:: Data supplied

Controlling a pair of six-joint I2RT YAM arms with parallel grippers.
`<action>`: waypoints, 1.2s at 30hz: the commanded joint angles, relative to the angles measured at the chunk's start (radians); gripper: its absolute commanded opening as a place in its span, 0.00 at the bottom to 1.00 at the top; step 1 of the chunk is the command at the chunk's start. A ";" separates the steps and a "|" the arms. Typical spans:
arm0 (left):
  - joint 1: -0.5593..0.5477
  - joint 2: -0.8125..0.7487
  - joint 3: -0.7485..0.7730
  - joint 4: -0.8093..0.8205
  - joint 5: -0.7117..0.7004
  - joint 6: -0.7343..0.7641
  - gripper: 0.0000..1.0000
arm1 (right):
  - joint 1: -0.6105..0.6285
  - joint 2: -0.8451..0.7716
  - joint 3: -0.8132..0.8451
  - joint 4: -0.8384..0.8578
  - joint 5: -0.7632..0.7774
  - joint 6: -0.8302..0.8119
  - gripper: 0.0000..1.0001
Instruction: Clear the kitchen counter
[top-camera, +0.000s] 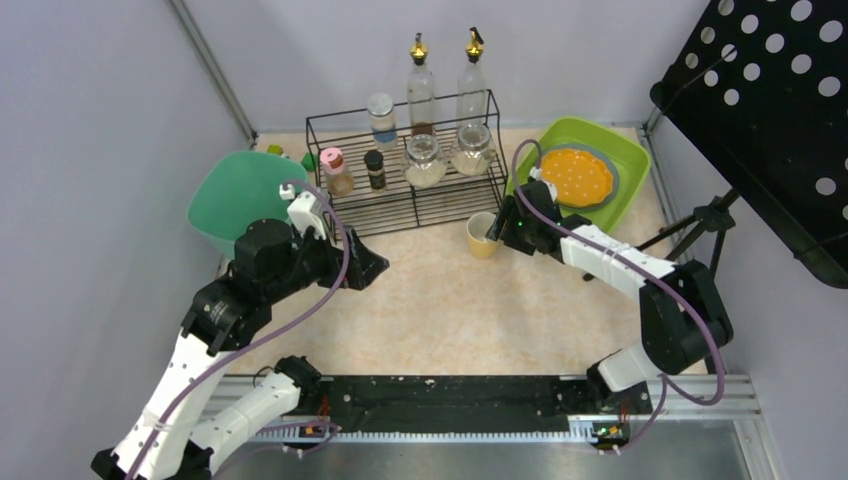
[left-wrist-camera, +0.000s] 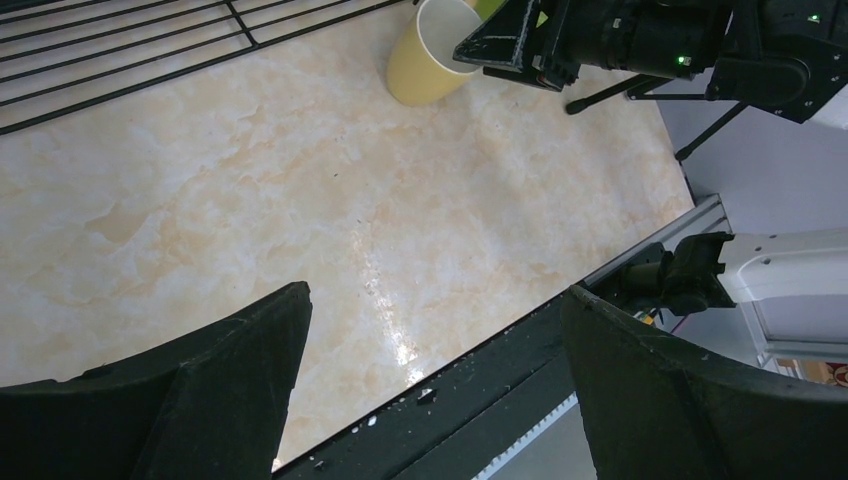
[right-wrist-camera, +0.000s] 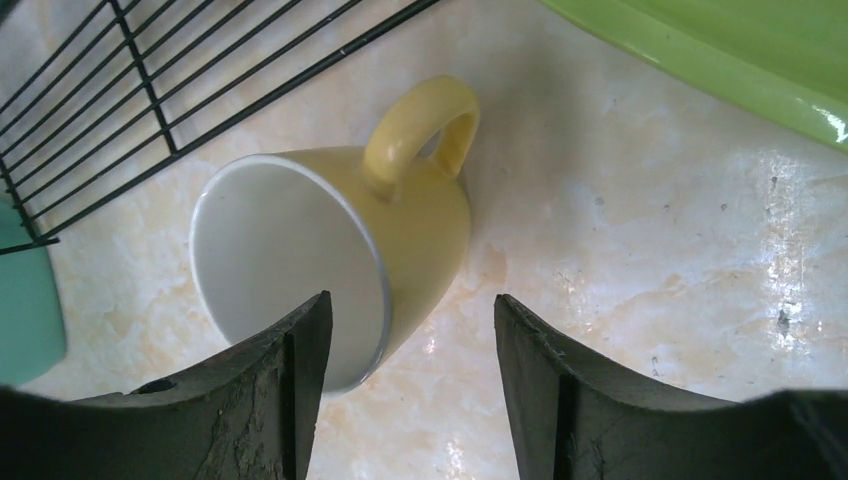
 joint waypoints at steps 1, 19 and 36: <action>0.003 -0.006 -0.011 0.048 -0.014 0.017 0.99 | 0.014 0.045 0.059 0.027 0.028 0.006 0.58; 0.002 0.000 -0.010 0.050 -0.013 0.024 0.99 | 0.014 0.084 0.073 0.031 -0.002 -0.016 0.05; 0.003 0.000 -0.014 0.050 -0.018 0.024 0.99 | 0.014 -0.167 0.085 -0.082 0.022 -0.083 0.00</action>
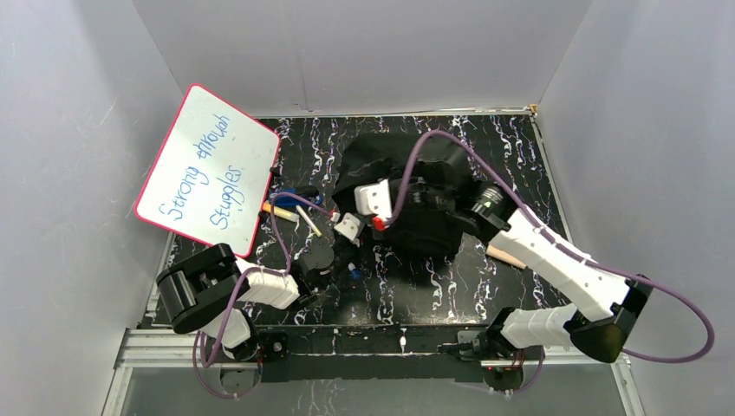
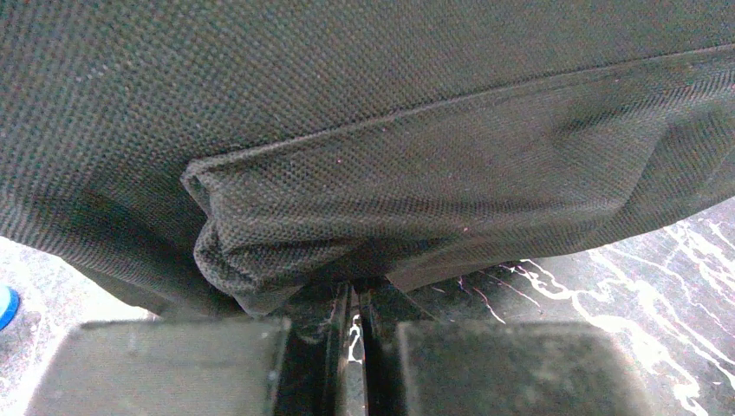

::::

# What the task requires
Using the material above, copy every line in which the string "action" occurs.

# Task result
`<action>`: waypoints, 1.2s at 30hz: the commanded joint angles, relative to the angles measured at the chunk's start (radians); gripper: its absolute commanded opening as a place in its span, 0.00 at the bottom to 1.00 at the top; step 1 of the chunk is the command at the chunk's start. A ";" separates the steps and a "|" the arms. Typical spans:
 joint waypoints at steps 1, 19 and 36: <action>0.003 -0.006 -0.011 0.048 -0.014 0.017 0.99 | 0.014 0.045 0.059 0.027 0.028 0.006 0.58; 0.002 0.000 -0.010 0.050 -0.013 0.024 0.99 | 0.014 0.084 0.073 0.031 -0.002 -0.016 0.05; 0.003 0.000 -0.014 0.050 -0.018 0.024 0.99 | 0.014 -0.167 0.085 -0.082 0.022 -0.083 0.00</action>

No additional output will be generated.